一、ShuffleNet介绍
ShuffleNet是一种轻量级的卷积神经网络结构,具有低延迟和高准确率的优点。相比于传统的网络结构,它采用了一种新的模块化思想——Channel Shuffle,可以减少参数和计算量,同时提高准确率。
Channel Shuffle的思想就是把通道进行混洗,图片中不同的通道可以组合起来变成新的通道,从而减少参数量和计算量。在ShuffleNet中,使用了两种模块化结构:shuffle unit和 point-wise group convolution。
1. Shuffle Unit
Shuffle Unit是ShuffleNet最核心的模块,它也是通过Channel Shuffle的方式来减少参数量和计算量。Shuffle Unit的结构包括三个部分:
分组卷积
通道混洗
点积卷积
其中分组卷积和点积卷积的作用和传统的卷积神经网络一样,不同的是通道混洗的步骤,通道混洗的实现分为两步:第一步是把不同的通道分成几个小组,同时每组中的通道数目相等;第二步就是把每个小组中的数据进行混洗后再合并到一起。
2. Point-wise Group Convolution
Point-wise Group Convolution是指采用1x1卷积来提取特征,同时把1x1卷积分成几个小组进行计算,从而减少参数量和计算量。
二、Keras实现ShuffleNet
在Keras中实现ShuffleNet的网络结构,需要借助于TensorFlow backend。下面将给出一份ShuffleNet的代码实现。
from keras import backend as K
from keras.layers import Input, Conv2D, Concatenate, DepthwiseConv2D, BatchNormalization, ZeroPadding2D, Add, ReLU, GlobalAveragePooling2D
from keras.models import Model
def channel_shuffle(x, groups):
height, width, in_channels = x.shape.as_list()[1:]
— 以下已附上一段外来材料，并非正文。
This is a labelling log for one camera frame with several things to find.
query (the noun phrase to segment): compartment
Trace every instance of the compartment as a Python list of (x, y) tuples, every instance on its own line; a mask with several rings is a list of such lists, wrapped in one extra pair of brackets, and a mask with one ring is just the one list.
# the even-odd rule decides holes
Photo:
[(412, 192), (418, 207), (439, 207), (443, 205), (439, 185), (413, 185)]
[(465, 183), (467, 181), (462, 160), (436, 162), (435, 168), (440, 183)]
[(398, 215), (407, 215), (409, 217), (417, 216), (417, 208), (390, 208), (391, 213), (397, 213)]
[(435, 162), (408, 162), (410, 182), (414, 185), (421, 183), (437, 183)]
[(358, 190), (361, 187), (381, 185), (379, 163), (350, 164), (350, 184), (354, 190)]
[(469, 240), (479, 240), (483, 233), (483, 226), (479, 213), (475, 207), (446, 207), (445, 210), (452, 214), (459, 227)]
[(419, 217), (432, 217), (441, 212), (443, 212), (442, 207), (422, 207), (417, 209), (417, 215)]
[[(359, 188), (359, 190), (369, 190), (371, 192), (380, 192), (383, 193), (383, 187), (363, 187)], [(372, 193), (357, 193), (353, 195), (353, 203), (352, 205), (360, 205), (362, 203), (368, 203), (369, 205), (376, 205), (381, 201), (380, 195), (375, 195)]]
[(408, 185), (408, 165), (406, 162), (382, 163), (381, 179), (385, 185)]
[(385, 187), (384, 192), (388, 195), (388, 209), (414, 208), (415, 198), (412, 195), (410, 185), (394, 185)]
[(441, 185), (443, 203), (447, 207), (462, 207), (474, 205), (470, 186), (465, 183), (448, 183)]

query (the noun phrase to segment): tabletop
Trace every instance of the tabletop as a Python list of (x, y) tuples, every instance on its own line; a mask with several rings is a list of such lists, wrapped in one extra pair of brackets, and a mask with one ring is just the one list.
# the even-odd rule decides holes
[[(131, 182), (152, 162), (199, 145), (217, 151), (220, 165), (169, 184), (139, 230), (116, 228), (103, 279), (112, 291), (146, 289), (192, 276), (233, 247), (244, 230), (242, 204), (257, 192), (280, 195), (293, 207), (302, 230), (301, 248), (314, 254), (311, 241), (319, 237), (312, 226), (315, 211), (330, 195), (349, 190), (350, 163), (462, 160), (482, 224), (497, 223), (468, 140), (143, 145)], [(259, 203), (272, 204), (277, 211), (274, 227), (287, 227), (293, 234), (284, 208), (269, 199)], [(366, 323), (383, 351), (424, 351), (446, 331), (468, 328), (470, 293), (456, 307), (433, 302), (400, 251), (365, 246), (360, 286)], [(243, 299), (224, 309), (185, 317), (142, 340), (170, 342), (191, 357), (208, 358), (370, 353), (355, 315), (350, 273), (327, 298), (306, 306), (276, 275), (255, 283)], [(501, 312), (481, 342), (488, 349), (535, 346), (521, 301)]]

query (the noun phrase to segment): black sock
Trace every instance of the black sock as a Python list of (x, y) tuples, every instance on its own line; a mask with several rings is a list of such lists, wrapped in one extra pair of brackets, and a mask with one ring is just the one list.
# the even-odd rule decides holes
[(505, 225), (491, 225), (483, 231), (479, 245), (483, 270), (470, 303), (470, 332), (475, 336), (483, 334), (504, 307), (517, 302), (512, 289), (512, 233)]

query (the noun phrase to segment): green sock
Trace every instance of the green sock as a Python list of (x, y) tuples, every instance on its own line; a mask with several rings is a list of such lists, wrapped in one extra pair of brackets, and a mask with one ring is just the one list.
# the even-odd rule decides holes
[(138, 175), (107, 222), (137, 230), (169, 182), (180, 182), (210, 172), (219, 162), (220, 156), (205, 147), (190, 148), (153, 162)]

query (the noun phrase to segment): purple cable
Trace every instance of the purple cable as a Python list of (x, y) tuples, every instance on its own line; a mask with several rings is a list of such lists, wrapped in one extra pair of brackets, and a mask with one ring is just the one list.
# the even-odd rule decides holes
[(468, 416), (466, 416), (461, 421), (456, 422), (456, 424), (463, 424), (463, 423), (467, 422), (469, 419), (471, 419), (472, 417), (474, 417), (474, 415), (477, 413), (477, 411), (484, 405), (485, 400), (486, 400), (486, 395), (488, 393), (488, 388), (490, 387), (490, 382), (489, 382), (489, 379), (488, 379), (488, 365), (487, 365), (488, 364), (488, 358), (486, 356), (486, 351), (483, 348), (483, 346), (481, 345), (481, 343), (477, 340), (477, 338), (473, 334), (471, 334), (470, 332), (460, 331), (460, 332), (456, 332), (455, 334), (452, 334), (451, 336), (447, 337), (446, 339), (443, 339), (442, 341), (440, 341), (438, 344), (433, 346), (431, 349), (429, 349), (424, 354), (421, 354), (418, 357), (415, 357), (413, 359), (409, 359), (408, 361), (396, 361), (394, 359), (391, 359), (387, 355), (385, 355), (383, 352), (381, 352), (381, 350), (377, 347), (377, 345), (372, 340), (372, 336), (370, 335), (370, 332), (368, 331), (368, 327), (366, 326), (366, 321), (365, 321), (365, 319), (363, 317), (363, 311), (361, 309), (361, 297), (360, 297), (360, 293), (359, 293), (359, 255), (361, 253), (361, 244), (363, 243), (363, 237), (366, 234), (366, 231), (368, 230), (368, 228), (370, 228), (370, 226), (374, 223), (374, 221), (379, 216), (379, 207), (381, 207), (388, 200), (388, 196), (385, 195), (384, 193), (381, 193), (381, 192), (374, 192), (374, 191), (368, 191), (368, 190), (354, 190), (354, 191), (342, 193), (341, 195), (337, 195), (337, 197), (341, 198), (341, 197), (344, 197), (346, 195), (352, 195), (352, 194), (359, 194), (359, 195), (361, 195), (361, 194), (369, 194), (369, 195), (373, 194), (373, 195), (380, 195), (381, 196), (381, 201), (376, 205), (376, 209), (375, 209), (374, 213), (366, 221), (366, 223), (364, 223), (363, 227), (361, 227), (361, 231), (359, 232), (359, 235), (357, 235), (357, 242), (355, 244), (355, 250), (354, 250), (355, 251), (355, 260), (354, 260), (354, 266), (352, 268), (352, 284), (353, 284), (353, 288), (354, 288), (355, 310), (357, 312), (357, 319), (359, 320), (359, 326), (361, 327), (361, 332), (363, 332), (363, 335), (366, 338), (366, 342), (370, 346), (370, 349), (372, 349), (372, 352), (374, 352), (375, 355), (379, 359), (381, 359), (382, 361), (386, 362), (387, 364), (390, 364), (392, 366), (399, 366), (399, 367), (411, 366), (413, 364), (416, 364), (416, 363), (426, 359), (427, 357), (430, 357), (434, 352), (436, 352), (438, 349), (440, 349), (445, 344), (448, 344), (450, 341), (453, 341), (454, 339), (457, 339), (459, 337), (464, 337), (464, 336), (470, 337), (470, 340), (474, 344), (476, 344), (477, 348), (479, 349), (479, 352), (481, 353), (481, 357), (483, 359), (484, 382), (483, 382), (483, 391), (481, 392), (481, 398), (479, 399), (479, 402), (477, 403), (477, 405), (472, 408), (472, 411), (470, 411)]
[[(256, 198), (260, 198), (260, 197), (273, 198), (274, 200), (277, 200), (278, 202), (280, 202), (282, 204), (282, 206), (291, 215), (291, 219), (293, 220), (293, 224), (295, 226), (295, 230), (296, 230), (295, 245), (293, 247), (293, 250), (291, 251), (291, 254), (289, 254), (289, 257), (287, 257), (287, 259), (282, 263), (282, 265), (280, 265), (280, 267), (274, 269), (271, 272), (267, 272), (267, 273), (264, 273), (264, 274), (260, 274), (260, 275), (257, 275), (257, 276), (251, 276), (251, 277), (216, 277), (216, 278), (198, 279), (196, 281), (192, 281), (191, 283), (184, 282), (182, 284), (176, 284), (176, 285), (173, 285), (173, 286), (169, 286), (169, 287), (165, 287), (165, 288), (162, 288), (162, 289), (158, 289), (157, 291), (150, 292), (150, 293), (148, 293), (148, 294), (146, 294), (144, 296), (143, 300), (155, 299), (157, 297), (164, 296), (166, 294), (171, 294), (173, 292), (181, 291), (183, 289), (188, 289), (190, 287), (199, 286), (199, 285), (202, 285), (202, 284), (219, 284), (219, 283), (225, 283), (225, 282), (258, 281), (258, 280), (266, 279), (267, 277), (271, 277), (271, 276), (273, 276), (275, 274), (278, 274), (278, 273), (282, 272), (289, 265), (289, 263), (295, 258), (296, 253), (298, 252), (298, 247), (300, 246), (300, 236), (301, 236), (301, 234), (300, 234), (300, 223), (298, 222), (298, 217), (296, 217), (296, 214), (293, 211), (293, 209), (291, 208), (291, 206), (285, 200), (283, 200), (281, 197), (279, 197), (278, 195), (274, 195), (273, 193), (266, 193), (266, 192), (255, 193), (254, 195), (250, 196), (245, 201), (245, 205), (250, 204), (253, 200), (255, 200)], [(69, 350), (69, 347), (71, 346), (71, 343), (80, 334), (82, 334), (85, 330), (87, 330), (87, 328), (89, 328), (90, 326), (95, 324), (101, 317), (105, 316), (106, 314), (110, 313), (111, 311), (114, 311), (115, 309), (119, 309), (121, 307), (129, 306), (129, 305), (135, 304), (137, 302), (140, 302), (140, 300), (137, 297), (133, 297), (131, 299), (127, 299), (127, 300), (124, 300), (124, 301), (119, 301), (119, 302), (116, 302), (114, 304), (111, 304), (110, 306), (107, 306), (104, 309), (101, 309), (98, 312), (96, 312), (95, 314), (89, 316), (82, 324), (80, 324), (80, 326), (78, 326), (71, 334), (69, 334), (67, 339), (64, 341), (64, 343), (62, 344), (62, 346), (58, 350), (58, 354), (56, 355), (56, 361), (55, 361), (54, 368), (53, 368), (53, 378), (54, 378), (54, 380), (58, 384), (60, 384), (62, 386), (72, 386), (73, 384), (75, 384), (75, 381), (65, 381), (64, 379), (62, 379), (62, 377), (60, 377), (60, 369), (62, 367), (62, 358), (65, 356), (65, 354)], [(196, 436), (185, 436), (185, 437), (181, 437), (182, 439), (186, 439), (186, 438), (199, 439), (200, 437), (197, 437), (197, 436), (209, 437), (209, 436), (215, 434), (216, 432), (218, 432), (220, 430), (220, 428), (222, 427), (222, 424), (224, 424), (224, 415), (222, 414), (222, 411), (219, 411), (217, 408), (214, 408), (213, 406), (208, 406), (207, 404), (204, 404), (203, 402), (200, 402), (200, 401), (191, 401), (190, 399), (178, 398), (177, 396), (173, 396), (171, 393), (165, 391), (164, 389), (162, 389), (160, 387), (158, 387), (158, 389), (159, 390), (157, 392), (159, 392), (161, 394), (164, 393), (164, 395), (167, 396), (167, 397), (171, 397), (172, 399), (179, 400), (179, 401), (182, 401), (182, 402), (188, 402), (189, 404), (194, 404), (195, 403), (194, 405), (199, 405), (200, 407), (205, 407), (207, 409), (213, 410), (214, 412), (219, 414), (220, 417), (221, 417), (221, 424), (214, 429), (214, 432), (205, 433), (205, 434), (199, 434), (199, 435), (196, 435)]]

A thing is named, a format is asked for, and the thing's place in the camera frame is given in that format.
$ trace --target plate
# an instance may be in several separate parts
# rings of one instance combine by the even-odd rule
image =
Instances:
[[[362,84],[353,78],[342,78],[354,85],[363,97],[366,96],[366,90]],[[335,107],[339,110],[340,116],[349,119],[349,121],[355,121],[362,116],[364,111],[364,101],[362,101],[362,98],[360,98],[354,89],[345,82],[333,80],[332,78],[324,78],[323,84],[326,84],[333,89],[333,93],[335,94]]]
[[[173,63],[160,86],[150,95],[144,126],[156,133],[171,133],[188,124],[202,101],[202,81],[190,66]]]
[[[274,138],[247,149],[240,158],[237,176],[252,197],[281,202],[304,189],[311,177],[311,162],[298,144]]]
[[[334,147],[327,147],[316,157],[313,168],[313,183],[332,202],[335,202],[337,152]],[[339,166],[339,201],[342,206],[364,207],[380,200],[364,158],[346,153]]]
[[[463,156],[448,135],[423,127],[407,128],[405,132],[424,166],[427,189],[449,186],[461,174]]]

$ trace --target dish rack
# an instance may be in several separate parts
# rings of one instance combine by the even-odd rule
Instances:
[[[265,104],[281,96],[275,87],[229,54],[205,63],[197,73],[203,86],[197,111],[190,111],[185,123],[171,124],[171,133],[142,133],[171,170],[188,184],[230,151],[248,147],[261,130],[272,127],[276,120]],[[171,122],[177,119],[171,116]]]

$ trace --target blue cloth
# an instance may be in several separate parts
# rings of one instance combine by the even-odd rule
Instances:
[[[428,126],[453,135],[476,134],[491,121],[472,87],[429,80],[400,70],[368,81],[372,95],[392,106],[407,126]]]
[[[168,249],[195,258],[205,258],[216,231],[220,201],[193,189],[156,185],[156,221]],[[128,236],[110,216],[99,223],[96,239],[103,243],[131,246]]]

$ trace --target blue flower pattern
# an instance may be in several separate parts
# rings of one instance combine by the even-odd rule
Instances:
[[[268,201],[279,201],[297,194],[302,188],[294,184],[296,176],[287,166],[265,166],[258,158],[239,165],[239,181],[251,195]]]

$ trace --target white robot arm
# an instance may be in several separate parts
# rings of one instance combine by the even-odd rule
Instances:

channels_per_group = in_channels // groups
# reshape
x = K.reshape(x, [-1, height, width, groups, channels_per_group])
# transpose。将x变成(?, height, width, channels_per_group, groups)的形状。
x = K.permute_dimensions(x, (0, 1, 2, 4, 3))
# reshape。将x变成(?, height, width, in_channels)的形状。
x = K.reshape(x, [-1, height, width, in_channels])
return x
def shuffle_unit(inputs, out_channels, strides=2, bottleneck_ratio=1, groups=1, stage=1, block=1):
prefix = f'stage{stage}_block{block}_'
bottleneck_channels = int(out_channels * bottleneck_ratio)
if K.image_data_format() == 'channels_last': # tf
bn_axis = 3
else:
bn_axis = 1
# 分组卷积和通道混洗。就是分为group组,然后把每组的通道数平均分给每个数据。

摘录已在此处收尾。